EXERCISE DETAILS: In the records below, find the line holding "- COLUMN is" and the line holding "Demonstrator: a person". Set down both, with every line between them, exactly.

DATA SUPPLIED:
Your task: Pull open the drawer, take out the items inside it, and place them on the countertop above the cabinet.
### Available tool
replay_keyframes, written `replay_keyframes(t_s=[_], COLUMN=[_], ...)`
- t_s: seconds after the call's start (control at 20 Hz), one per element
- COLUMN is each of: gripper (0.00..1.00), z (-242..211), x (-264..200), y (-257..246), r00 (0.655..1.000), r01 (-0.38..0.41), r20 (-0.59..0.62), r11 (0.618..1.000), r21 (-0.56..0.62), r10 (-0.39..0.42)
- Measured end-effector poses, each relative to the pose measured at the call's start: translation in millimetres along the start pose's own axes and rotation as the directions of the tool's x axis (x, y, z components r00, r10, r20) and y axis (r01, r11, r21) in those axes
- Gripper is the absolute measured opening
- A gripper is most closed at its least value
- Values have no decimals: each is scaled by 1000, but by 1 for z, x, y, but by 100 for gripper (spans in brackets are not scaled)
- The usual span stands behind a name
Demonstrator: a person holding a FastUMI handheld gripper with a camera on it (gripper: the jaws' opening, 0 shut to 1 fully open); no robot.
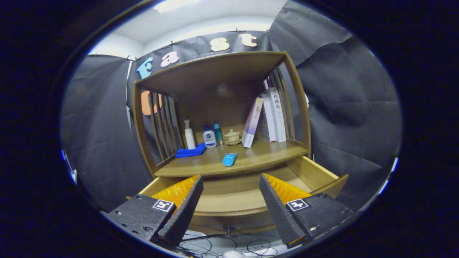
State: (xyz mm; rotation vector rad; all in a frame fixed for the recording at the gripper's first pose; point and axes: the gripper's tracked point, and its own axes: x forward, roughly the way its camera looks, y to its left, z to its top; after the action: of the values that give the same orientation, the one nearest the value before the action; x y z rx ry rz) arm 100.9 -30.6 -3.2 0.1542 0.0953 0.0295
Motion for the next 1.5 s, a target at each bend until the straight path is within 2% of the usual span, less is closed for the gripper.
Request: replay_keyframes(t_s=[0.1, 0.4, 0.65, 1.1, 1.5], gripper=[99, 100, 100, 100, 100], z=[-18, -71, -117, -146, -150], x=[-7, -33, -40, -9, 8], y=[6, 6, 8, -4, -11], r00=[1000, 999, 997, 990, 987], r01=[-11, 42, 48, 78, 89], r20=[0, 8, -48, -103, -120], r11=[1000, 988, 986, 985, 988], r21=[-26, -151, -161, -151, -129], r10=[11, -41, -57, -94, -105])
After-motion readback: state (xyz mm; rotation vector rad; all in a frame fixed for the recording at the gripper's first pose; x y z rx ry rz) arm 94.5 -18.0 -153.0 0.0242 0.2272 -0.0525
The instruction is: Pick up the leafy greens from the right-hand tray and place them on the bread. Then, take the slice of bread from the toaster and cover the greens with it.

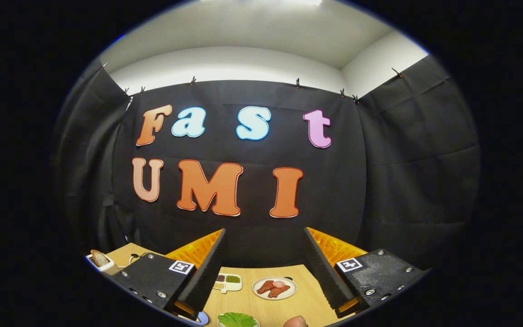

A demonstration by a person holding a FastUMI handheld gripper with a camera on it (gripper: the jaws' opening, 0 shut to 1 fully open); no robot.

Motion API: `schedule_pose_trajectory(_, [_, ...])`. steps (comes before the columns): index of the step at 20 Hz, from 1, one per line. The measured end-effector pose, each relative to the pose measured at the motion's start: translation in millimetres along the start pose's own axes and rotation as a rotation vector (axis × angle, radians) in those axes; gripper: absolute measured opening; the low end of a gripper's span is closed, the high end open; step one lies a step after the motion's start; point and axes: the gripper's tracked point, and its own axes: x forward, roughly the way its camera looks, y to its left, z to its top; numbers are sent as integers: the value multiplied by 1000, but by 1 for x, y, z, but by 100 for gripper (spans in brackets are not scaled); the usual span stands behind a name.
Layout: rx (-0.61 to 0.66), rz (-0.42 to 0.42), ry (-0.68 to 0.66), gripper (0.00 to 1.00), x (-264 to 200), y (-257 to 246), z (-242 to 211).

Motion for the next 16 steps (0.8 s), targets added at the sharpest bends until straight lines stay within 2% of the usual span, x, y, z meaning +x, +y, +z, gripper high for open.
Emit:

RESPONSE BOX:
- COLUMN is each of: gripper (0.00..1.00), z (-242..211), x (-264..200), y (-257..246), r00 (0.655..1.000), r01 (-0.38..0.41), r20 (-0.59..0.62), r11 (0.618..1.000), r21 (-0.56..0.62), r10 (-0.39..0.42)
- Measured end-effector poses, each relative to the pose measured at the call's start: translation in millimetres along the start pose's own axes and rotation as the directions of the tool's x axis (x, y, z components r00, r10, r20) and y axis (r01, r11, r21) in those axes
- Gripper is the absolute measured opening
- A gripper is most closed at its least value
- Values have no decimals: each is scaled by 1000, but by 1 for z, x, y, but by 100 for gripper (spans in brackets are not scaled)
- The usual span stands behind a name
Demonstrator: a person holding a FastUMI handheld gripper with a camera on it (gripper: the jaws' opening, 0 shut to 1 fully open); no robot.

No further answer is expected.